Exercise prompt -
Please repeat the lines of the material below exactly, starting with the one that contains "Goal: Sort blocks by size" and ending with the last.

[[ Information shown open ]]

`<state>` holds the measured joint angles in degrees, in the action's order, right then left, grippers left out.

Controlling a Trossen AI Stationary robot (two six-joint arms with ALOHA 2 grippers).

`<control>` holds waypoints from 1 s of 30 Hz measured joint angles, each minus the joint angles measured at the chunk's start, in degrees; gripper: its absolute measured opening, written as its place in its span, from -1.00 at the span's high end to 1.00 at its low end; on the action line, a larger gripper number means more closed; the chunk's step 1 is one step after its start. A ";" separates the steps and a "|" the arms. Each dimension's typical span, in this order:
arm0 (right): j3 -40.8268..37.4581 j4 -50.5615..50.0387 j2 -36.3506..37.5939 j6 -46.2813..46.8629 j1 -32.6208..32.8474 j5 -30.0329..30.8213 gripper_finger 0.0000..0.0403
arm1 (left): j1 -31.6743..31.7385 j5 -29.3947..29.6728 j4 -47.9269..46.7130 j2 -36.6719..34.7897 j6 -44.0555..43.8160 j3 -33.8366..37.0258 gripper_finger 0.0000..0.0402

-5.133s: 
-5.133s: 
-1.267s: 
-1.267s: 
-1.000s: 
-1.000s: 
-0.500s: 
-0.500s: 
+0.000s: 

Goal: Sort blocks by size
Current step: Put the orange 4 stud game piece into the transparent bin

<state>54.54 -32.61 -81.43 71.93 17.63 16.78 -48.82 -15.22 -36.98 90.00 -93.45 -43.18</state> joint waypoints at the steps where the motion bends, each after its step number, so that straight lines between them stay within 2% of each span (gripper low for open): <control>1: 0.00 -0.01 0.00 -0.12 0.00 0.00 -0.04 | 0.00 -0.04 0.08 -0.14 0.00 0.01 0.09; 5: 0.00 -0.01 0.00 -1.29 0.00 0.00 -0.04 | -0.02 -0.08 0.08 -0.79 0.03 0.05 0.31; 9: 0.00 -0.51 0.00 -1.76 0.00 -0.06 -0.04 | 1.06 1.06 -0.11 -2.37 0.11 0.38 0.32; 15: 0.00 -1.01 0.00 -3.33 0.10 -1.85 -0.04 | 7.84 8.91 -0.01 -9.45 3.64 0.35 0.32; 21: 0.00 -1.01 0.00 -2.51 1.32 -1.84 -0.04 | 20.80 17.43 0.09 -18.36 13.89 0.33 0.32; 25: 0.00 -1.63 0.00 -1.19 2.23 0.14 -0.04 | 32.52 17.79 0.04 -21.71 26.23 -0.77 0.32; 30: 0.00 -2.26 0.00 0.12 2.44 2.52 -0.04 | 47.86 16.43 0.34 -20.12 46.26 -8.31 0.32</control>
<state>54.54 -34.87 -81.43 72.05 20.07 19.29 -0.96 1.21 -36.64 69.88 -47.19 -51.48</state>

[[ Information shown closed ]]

Response area -
Goal: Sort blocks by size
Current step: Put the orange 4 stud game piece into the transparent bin

<state>54.54 -32.61 -81.43 71.93 17.63 16.78 -48.82 -15.22 -36.98 90.00 -93.45 -43.18</state> joint waypoints at the steps where the motion bends, each after its step number, so that straight lines between them stay within 2% of each span (gripper low for open): <control>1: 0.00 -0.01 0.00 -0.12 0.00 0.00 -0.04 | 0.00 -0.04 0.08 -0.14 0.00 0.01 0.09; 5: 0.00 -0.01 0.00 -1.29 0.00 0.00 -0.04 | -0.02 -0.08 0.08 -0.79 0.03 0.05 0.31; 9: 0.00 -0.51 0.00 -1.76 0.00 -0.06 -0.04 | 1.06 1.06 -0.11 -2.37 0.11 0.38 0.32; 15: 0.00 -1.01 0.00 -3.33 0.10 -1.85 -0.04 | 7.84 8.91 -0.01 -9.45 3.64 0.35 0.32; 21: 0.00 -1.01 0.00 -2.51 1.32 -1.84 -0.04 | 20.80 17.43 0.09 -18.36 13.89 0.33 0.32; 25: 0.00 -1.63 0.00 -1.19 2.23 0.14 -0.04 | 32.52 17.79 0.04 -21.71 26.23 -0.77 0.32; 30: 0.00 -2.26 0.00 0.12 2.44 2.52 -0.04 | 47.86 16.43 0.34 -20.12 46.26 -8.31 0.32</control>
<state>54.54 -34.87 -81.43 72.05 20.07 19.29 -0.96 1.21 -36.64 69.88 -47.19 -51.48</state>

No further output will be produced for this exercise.